[WHAT TO WORK ON] Output should begin at the line holding "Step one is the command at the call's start" and end at the last line of the entries; print those lines verbatim and no others.

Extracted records
====
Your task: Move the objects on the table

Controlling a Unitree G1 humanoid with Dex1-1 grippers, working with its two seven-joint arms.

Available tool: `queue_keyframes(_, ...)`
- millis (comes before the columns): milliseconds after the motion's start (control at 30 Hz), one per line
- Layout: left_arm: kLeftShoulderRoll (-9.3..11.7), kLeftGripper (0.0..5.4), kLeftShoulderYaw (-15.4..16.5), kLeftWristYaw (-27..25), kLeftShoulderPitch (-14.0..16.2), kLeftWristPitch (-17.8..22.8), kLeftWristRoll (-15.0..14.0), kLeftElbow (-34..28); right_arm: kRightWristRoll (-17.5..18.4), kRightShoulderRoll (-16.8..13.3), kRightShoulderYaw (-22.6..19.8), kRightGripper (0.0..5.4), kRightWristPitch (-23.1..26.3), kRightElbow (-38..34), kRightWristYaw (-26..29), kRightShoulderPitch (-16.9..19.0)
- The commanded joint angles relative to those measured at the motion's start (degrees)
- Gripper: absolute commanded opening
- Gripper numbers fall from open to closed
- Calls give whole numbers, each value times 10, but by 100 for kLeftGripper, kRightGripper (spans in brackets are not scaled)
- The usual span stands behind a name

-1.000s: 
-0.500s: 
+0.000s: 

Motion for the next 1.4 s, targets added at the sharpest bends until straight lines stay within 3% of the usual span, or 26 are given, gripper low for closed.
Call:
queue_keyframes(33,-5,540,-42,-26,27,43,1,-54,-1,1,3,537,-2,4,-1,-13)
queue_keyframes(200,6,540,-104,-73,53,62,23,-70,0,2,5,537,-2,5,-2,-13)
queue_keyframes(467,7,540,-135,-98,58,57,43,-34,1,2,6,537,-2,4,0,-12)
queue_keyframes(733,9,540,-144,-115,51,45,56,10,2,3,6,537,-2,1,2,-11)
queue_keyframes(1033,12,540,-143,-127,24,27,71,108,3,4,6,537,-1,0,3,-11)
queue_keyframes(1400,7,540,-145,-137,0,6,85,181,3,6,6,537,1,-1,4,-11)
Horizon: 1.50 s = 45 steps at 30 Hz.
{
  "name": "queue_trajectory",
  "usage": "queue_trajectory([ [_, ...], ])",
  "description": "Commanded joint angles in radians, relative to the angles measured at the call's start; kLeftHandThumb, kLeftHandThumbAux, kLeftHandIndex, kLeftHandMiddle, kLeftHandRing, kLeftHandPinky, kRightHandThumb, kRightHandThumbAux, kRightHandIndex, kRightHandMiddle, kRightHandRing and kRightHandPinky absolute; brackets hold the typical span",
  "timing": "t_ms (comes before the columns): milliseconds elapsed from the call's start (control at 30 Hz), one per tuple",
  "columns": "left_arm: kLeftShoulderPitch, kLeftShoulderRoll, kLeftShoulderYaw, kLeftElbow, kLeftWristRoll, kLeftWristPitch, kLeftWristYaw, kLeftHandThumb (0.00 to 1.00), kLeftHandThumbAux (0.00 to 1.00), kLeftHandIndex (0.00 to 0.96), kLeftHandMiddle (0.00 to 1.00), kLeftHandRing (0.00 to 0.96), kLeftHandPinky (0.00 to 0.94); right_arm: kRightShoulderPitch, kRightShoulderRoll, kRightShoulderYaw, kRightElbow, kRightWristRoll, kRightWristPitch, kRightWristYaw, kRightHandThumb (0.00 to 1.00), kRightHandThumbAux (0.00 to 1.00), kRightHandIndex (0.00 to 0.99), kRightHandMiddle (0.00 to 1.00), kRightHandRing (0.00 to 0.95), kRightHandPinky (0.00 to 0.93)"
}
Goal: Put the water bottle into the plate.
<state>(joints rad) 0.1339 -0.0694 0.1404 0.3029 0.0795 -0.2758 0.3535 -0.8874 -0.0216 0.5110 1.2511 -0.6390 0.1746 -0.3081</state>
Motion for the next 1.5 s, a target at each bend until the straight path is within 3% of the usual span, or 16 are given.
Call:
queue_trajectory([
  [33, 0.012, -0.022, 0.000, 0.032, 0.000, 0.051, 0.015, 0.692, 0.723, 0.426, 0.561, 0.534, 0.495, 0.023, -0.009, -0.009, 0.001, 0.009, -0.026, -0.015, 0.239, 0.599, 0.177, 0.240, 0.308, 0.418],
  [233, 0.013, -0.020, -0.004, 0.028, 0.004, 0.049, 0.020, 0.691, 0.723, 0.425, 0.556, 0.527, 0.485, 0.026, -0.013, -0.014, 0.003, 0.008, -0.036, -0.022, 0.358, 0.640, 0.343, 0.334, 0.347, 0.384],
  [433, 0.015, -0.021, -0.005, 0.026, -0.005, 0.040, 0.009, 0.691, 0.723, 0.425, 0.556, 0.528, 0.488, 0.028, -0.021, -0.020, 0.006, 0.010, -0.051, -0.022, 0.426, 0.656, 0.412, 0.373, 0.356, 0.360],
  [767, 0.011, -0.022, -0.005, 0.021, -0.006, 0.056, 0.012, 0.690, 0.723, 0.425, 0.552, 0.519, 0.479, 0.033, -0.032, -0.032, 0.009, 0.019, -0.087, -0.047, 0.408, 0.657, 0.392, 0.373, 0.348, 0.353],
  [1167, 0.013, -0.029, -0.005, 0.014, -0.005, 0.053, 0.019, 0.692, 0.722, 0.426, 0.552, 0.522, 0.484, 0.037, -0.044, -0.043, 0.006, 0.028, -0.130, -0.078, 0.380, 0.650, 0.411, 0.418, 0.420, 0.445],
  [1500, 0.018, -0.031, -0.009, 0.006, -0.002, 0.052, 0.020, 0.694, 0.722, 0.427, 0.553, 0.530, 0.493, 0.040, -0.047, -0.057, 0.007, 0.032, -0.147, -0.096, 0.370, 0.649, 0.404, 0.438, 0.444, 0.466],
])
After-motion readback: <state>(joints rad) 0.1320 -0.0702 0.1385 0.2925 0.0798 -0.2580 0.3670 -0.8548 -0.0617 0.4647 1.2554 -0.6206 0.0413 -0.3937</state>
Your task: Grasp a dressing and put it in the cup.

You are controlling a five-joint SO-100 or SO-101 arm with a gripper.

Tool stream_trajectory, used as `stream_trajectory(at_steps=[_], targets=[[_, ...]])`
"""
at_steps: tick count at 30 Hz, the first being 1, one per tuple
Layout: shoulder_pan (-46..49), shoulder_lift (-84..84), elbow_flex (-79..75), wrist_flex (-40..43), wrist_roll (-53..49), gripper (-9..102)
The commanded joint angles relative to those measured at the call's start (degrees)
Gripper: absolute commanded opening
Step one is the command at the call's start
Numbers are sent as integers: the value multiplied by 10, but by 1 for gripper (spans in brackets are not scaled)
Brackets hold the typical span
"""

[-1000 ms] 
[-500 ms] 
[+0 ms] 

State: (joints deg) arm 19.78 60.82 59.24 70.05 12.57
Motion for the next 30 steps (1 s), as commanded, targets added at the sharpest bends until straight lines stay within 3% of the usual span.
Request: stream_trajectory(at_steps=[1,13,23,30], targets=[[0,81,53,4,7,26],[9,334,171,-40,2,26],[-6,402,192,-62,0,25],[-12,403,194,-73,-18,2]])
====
[WRITTEN SOLUTION]
Step one is the command at the call's start
Numbers are sent as integers: the value multiplied by 10, but by 1 for gripper (spans in brackets are not scaled)
Brackets hold the typical span
"""

[-1000 ms] 
[-500 ms] 
[+0 ms] 

State: (joints deg) arm 19.78 60.82 59.24 70.05 12.57
Motion for the next 30 steps (1 s), as commanded, targets added at the sharpest bends until straight lines stay within 3% of the usual span.
Request: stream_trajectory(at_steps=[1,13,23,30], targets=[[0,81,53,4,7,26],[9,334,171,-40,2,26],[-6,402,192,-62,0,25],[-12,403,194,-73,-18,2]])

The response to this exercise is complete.